The descriptors of age, frailty, and comorbidity used were the same as in the 2003 survey, and based on the British Geriatrics Society definitions:3
All people aged 80 years or more
- Patients aged 65–79 years with:
- – acute confusion
- – falls
- – incontinence of urine and/or feces
- – dementia
- – immobility
- – complex multipathology chronic illness
- – social breakdown
- – any combination of the above.
Looking closely at effects of OPAL
Headline data on OPAL activity were obtained from the managerial data set for the corresponding half-year in which the study period fell. The actual number of patients seen daily by the OPAL team during the study period was obtained from the team record. This was available for comparison with other contemporaneous data, including referral rates to the team and case capture by the team from trawling the acute admissions.

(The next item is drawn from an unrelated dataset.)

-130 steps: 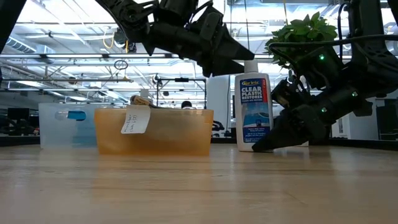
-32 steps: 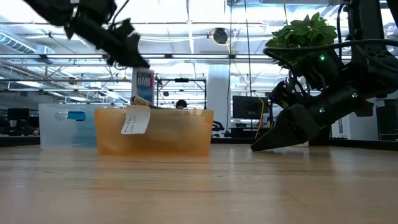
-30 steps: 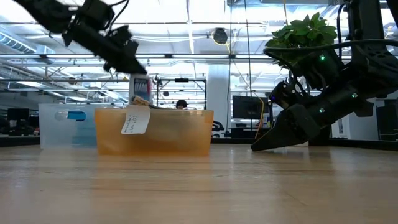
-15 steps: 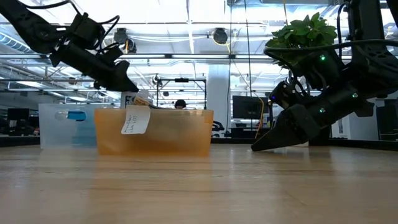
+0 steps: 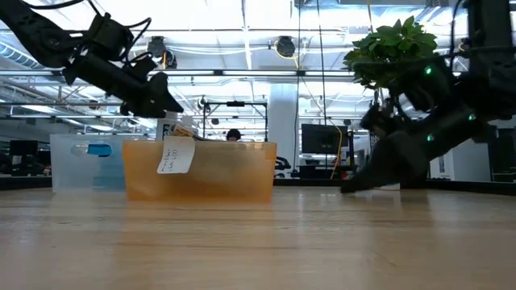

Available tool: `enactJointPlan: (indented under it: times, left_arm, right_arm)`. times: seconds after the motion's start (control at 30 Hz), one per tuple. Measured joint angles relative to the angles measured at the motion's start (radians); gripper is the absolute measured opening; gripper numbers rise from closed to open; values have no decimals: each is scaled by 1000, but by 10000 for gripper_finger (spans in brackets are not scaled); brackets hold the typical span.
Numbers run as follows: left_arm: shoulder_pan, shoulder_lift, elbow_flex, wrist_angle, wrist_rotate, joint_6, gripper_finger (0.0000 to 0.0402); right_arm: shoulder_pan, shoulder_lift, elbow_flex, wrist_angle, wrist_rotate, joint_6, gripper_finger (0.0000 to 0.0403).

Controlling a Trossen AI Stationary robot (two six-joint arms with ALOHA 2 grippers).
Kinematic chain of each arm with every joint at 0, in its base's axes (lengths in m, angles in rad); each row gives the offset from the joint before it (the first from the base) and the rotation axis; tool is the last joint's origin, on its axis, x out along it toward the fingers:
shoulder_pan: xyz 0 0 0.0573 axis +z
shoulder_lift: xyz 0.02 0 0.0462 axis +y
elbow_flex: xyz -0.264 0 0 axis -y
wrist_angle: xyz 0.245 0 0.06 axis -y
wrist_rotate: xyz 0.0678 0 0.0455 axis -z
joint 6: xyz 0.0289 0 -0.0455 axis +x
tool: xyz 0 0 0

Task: Pick & Place Kitchen Items
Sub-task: Put the plastic restorer bottle into the transparent bin

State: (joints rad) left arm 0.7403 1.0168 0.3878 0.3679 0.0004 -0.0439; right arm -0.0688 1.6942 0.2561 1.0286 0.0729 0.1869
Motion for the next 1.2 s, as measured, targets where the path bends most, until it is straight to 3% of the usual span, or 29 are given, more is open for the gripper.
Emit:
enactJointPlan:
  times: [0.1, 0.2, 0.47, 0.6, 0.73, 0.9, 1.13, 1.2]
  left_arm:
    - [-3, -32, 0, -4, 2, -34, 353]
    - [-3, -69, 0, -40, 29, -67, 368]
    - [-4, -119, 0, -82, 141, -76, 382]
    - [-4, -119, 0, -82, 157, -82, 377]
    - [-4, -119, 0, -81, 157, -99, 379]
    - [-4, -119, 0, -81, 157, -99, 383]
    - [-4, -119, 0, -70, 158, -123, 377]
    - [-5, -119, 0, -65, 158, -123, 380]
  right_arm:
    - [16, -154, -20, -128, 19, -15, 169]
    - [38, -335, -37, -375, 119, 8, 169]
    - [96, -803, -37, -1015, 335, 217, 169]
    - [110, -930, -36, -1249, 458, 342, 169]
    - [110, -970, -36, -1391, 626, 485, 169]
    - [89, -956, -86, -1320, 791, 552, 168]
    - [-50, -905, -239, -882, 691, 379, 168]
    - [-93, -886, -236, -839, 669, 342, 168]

We also set out to look in detail at the OPAL pathway for samples of individual patients. We took a random sample of 20 medically admitted patients referred to OPAL during the study period for comparison with a case-matched sample from the 2003 survey. The match criteria were same gender, age within three years, same main diagnosis, same type of preadmission residence, and same preadmission functional status. This was a labor-intensive process that was undertaken by a medical undergraduate with senior supervision. Once the matched samples had been completed, the case records were scrutinized to determine key factors in the individual care pathways. These were:
Length of stay in hospital
Time to first review by a senior geriatrician
Time to first review by a physiotherapist and occupational therapist
Time to recorded declaration that the patient was medically ready to leave the hospital
Time to arrange package of care.
Statistical methods
Most of the data were presented in comparative form using descriptive statistics. Some categoric data were tested using the Yates’ test. Some data with normal or near-normal distribution were tested using parametric statistical tests.
Results
Total acute medical admission rate
In the 2009 survey there were 1105 admissions in 25 days, compared with 1056 over 30 days in 2003. This was a rise of 25.5% from 35.2 per day in 2003 to 44.2 per day in 2009, equivalent to nine more patients per day. The rise detected by the sample is consistent with Trust data showing a 29.1% increase in total nonelective medical admissions between 2003 and 2009.
Frail elderly admissions
The proportion of overall admissions meeting the frail and/or elderly category rose from 39.2% to 44.4%. The number of patients in the frail and/or elderly category had risen from 13.8 per day in 2003 to 19.6 per day in 2009. This was a 42% increase within that category, and amounted to an average increase of almost six patients per day. Therefore, of the nine per day overall increase between 2003 and 2009, six (66%) were in the frail and/or elderly category. The mean age was 83 years (range 65–107, 61% female) in 2003 and 84 years (range 65–104, 60% female) in 2009.
Triage
A judgment was made of triage quality. This was by a senior physician using agreed referral criteria. In 2003, 76.8% had an ideal triage. This had improved to 91.4% in 2009. The main reason was probably that new patients were triaged by consultants on post-take ward round in 2009, whereas in 2003 about a third of patients were triaged by a specialist registrar. Further, the proportion that should have been triaged to a geriatrician but were not had improved from 17.1% to 7.2%; the main reason again was probably consultant triage, but might also be an effect of having daily input via the Acute Admissions Unit by geriatricians. An initial management plan was in place for all patients after the post-take ward round, and in many cases before that.
OPAL
Headline data
The six-month sample of headline OPAL data from managerial records included the 25-day period used for the main survey. This confirmed that the daily rate of uptake of patients by OPAL during the survey, discharge rate, and case-mix were typical during the survey. This is summarized in Table 1. The two OPAL data sets had a similar mean patient age (84 and 82 years, respectively) and gender ratio (59% and 62% female, respectively).
Table 1.
Six-month OPAL data | Survey OPAL sample | P | |
---|---|---|---|
Total number | 1755 | 255 | |
Mean per day | 9.6 | 10.2 | NS |
Falls (%) | 40.6 | 36.4 | NS |
Fracture (%) | 16.0 | 12.2 | NS |
Respiratory (%) | 10.6 | 14.5 | NS |
Rheumatology (%) | 12.4 | 11.0 | NS |
Neurology (%) | 7.2 | 10.2 | NS |
Other (%) | 13.2 | 15.7 | NS |
Early supported discharge after medical admission | 29 | 32 | NS |
Early supported discharge from Accident and Emergency Department | 37 | 34 | NS |
Abbreviations: OPAL, older persons’ assessment and liaison; NS, not significant.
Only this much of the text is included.